Der Streit um einen möglichen Haftbefehl gegen Sudans Präsidenten Omar al-Baschir hat sich unmittelbar vor der Entscheidung am 4. März 2009 stark zugespitzt.
Während im Sudan Angriffe auf humanitäre Helfer befürchtet wurden, drohten Verbündete Sudans, dem Internationalen Strafgerichtshof (IStGH) in Den Haag die Anerkennung zu entziehen. Dessen Chefankläger Luis Moreno-Ocampo warf Omar al-Baschir vor, Anhänger zu Krawallen aufzuhetzen. Friedenstruppen wurden zu erhöhter Wachsamkeit aufgefordert.
Diplomaten, humanitäre Helfer sowie die Friedenstruppen der UN und der Afrikanischen Union (AU) betonten die Erwartung, dass die sudanesische Regierung in Khartum den versprochenen Schutz vor Angriffen gegen die Ausländer auch tatsächlich gewährleistet. Sollte der Internationale Strafgerichtshof (IStGH) den umstrittenen Haftbefehl ausstellen, wollen nach sudanesischen Medienberichten bis zu 37 Staaten, vor allem in Afrika und in der muslimischen Welt, dem Gericht die Anerkennung entziehen.
Der argentinische IStGH-Chefankläger Luis Moreno-Ocampo (*1953) äußerte sich vor Journalisten zuversichtlich zu den Chancen seines bereits im Sommer 2008 gestellten Antrags, al-Baschir wegen der mutmaßlichen Inszenierung eines Völkermords sowie von Kriegsverbrechen und Verbrechen gegen die Menschlichkeit in der westsudanesischen Krisenregion mit internationalem Haftbefehl verfolgen zu lassen. Er sei aber auch darauf eingestellt, dass der Antrag abgewiesen werden könnte. Eine «spontane Äußerung von Volkswut» gegen den IStGH im Sudan werde es nicht geben, wenn al-Baschir und dessen Helfershelfer sie nicht selbst in Gang setzten.

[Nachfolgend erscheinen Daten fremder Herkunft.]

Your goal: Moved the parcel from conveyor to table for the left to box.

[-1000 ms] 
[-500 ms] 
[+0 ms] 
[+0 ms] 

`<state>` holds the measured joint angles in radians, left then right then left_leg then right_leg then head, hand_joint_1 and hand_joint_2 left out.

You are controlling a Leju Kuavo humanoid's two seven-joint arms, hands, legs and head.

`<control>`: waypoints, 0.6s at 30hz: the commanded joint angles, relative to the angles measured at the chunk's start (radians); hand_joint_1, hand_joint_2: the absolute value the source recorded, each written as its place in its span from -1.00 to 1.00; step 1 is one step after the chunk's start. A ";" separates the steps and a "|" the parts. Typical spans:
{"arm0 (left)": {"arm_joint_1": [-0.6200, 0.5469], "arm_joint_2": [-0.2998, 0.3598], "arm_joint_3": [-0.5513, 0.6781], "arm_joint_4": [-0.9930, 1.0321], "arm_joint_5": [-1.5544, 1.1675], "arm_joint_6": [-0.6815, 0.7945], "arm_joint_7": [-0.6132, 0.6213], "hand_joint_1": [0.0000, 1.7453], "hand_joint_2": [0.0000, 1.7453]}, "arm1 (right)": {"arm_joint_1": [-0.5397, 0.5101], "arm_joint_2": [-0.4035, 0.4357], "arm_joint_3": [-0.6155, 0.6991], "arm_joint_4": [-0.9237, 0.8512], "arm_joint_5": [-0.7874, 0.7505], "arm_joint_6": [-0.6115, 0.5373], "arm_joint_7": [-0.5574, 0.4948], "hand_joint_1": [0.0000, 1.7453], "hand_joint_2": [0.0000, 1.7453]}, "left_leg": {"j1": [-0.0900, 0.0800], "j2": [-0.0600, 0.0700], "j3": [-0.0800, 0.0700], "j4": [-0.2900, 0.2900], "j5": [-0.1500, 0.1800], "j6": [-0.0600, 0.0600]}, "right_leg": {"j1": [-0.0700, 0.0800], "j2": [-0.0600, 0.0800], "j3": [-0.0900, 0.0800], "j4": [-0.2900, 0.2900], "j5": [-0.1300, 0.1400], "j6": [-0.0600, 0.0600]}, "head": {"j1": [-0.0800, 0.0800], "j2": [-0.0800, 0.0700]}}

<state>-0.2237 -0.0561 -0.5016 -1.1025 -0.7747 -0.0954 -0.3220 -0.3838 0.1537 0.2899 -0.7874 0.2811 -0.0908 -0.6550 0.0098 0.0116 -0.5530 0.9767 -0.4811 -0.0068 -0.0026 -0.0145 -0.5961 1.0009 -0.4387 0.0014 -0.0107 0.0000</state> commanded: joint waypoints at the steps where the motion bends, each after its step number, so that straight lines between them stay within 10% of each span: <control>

Die Friedenstruppe von UN und AU in Darfur (UNAMID) werde ihre Patrouillen zum Schutz der örtlichen Bevölkerung uneingeschränkt fortsetzen, erklärte der Leiter der UN-Friedensmissionen, Alain Le Roy. Er verwies auf eine Zusicherung des Außenministeriums in Khartum, wonach der Sudan die Truppen vor «allen negativen Folgen» einer Entscheidung des IStGH gegen Al-Baschir schützen werde.
«Wir hoffen, dass Sudans Regierung sich verantwortungsbewusst verhält», sagte UN-Untergeneralsekretär Le Roy vor Reportern in New York. Die Friedenstruppen hätten Notfallpläne, um mit gewalttätigen Angriffen umzugehen. Zugleich betonte Le Roy, dass die knapp 26 000 internationalen Soldaten auf keinen Fall versuchen würden, den sudanesischen Präsidenten festzunehmen. Sie sind zu jeweils etwa der Hälfte in Darfur sowie im halbautonomen Süd-Sudan stationiert.
Derweil bekräftigte der libysche Minister für Afrika-Angelegenheiten, Abdul Salam Al-Tereyki, bei einem Besuch in Khartum, dass die Afrikanische Union (AU) eine Anklage und einen Haftbefehl gegen al-Baschir ablehne, berichtete die Zeitung «Sudan Tribune». Libyen hat derzeit den Vorsitz in der AU.
Die Auseinandersetzung um Darfur müsse innerhalb Afrikas gelöst werden, ohne Einmischung von außen, habe der libysche Minister gesagt. Bei dem Konflikt haben sich Schwarzafrikaner gegen die Zentralregierung in Khartum aufgelehnt, die den Aufstand zum Teil brutal niederschlagen ließ. Hunderttausende Menschen starben, Millionen mussten ihre Heimat verlassen.
Im Februar 2009 hatte bereits Jean Ping, der Vorsitzende der AU-Kommission, den Internationalen Strafgerichtshof als einseitig kritisiert, da er bislang nur gegen Afrikaner ermittele. Das Gericht befasst sich derzeit außer Darfur auch mit Kriegsverbrechen in Uganda, der Zentralafrikanischen Republik und dem Kongo.